Поэтому я еще в детстве привык наблюдать, как люди выполняют два-три базовых ритуала, а потом безупречно имитировать те же самые действия. И сегодня утром этот талант меня выручил, поскольку, когда я выкарабкался из постели и побрел в ванную, в моей голове не было ничего, кроме слизи. Но если бы я не вызубрил наизусть, что надлежит делать каждое утро, мне, наверное, не удалось бы справиться. Тупая боль сильнейшей простуды проникла во все кости и совершенно вытеснила из мозга способность думать.
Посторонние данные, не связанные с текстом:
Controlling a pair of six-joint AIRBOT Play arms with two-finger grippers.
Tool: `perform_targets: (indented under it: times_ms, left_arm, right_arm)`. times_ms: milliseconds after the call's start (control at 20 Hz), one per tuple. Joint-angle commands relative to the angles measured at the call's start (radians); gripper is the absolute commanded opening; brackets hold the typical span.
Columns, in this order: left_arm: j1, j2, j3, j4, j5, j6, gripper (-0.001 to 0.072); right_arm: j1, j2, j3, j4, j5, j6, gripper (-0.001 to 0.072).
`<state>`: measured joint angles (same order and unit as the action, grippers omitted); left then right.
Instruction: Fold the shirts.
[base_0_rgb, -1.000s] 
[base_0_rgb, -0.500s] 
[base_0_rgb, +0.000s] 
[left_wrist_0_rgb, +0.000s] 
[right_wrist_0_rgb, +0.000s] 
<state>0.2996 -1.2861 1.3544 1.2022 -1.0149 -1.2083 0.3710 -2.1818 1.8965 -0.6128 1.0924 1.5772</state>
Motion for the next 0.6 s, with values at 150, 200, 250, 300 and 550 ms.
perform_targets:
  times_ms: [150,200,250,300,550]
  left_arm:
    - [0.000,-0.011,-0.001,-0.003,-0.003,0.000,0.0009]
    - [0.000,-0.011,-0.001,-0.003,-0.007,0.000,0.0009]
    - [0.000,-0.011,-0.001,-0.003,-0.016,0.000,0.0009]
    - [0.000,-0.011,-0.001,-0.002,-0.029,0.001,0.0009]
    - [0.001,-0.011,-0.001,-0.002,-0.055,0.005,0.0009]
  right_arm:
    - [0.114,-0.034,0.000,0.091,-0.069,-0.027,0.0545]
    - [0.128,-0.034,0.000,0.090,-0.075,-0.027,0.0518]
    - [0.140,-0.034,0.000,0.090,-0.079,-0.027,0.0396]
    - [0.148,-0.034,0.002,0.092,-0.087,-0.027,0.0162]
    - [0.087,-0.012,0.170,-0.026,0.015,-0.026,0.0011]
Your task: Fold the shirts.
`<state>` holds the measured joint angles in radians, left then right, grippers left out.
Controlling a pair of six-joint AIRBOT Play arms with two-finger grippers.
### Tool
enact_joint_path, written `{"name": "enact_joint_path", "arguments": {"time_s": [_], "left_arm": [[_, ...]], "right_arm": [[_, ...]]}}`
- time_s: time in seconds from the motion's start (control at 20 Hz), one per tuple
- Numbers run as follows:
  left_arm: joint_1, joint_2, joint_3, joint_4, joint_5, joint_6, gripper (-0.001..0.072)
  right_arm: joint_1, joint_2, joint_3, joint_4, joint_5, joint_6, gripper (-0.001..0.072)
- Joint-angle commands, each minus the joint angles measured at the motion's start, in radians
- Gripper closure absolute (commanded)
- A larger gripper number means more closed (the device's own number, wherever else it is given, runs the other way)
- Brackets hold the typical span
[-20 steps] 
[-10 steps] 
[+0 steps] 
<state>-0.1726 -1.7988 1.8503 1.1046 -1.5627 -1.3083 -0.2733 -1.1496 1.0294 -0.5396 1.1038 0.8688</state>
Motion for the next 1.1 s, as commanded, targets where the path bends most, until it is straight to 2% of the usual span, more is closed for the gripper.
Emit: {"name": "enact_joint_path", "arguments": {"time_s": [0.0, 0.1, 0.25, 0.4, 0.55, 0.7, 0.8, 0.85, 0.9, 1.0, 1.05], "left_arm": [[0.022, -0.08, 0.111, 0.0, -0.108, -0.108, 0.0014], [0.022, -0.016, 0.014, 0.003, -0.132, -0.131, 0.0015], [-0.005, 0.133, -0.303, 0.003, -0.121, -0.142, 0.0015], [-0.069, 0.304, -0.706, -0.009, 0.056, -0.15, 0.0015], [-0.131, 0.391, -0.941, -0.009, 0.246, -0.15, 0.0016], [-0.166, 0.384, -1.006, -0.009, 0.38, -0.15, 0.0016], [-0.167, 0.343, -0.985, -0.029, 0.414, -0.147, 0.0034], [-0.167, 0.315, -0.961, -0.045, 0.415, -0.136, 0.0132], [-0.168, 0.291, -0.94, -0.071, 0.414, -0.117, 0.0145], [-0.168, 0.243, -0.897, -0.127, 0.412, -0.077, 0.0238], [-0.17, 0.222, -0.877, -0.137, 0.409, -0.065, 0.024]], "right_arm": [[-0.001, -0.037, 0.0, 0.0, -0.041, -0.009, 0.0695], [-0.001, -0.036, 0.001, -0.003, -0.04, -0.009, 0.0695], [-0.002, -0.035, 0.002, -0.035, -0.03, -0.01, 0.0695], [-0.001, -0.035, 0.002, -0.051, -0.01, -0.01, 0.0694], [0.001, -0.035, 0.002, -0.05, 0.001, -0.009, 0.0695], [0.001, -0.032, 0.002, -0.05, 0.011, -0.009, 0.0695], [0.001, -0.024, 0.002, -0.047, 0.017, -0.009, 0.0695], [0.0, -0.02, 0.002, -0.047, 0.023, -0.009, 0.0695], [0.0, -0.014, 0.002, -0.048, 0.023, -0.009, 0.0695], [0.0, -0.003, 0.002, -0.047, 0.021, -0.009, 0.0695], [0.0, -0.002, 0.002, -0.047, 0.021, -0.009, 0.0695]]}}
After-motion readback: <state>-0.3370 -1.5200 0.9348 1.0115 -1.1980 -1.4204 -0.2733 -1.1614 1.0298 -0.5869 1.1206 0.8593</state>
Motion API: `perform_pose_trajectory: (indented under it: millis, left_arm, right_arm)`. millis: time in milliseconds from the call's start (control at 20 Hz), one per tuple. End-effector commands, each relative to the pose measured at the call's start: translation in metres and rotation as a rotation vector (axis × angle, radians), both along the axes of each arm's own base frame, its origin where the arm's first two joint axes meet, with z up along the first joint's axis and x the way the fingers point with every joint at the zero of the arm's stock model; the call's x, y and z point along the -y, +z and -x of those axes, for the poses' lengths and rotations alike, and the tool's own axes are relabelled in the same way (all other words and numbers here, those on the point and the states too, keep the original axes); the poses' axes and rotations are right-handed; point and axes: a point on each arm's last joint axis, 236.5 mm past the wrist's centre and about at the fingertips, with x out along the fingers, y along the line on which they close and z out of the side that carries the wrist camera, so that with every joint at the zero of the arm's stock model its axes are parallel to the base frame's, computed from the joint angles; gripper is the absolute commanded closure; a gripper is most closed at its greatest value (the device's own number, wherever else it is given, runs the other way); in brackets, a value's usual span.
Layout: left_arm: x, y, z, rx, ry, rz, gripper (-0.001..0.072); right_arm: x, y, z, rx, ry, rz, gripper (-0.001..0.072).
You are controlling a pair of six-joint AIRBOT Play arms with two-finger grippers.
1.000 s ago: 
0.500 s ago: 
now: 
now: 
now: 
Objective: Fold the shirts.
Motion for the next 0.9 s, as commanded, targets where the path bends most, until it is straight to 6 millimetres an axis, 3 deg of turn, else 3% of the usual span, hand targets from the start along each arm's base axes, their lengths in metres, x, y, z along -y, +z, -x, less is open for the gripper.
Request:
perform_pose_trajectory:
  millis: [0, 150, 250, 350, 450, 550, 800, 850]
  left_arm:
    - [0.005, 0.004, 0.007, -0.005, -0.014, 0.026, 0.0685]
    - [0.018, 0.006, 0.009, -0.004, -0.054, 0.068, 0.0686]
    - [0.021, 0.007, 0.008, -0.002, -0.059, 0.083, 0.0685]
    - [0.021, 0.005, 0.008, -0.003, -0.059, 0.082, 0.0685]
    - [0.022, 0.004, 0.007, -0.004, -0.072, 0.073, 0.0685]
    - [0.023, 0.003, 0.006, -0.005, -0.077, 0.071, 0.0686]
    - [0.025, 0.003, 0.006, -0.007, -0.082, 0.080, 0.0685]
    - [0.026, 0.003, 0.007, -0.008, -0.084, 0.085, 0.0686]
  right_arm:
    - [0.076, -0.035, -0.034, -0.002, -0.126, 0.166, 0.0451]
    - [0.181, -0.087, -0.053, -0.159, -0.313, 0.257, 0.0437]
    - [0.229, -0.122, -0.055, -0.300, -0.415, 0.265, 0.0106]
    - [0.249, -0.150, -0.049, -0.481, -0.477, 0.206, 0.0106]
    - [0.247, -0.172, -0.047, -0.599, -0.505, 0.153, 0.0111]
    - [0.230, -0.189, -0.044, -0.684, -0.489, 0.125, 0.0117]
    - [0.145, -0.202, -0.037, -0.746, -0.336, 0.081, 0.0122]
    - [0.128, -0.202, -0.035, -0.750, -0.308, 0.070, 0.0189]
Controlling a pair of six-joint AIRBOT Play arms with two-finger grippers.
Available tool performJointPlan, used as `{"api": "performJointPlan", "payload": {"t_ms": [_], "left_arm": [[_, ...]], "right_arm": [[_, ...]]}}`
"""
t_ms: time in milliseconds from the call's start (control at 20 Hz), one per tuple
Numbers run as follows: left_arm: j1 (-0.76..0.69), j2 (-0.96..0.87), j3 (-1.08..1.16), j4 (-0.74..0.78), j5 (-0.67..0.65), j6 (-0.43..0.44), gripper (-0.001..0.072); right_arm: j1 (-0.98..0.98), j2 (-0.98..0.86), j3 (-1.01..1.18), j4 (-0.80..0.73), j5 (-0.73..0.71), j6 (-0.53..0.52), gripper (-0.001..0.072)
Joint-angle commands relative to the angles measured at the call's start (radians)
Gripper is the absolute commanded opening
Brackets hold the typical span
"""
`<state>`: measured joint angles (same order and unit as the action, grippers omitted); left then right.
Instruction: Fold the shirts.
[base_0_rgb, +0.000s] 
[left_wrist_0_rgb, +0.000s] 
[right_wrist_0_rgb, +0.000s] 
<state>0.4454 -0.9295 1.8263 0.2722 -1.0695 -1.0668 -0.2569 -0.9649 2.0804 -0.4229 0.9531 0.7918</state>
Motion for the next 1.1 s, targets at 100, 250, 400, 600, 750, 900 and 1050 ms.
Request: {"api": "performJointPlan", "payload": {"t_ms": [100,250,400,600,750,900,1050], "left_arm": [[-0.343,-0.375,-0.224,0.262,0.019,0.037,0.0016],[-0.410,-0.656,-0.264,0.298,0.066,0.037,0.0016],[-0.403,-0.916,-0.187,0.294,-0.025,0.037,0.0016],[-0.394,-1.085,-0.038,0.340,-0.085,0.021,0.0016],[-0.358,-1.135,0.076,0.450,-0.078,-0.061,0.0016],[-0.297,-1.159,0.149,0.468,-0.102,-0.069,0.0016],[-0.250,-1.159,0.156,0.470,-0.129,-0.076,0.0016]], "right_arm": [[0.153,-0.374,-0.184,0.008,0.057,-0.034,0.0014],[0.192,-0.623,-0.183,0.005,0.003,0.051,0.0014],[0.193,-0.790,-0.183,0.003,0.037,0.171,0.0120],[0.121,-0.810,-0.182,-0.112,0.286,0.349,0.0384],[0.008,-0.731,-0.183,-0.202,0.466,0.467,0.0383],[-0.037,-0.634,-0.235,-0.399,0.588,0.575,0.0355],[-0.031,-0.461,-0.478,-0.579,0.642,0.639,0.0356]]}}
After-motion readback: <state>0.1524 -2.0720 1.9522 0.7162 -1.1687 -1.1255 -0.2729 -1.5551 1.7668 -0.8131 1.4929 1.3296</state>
Однако оставалась привычная схема действий, которые следовало делать поутру. Принять душ, побриться, почистить зубы, сесть за кухонный стол, где уже ожидала чашка кофе. Пока я пил его, чувствуя, как разгорается маленькая искорка жизни, Рита поставила передо мной тарелку с яичницей. Возможно, не без помощи кофе я вспомнил, как нужно с ней поступить, и неплохо справился. Когда я закончил, Рита достала две таблетки.
– Выпей, тебе будет намного лучше, когда они начнут… ох, посмотри на часы. Коди, Эстор, вы опоздаете!
Она долила мне кофе и заспешила по коридору. Я услышал, как она вытаскивает из постелей двух детей, которые не имели к тому никакого желания. Через минуту Коди и Эстор уселись за стол и получили свои порции. Коди автоматически принялся за еду, но Эстор уронила голову на руку и с отвращением уставилась на яичницу.
– Похоже на сопли, – констатировала она. – Я буду хлопья.
Капризы тоже входили в утренний ритуал. Эстор не желала есть все, что предлагала ей Рита. И мне показалось это до странности приятным, поскольку я знал, что произойдет дальше: Рита и дети отыграют по ежедневному сценарию, а я дождусь, когда таблетки окажут действие и вернут мне способность самостоятельно мыслить. До тех же пор не о чем беспокоиться. Ничего не нужно делать, только следовать схеме.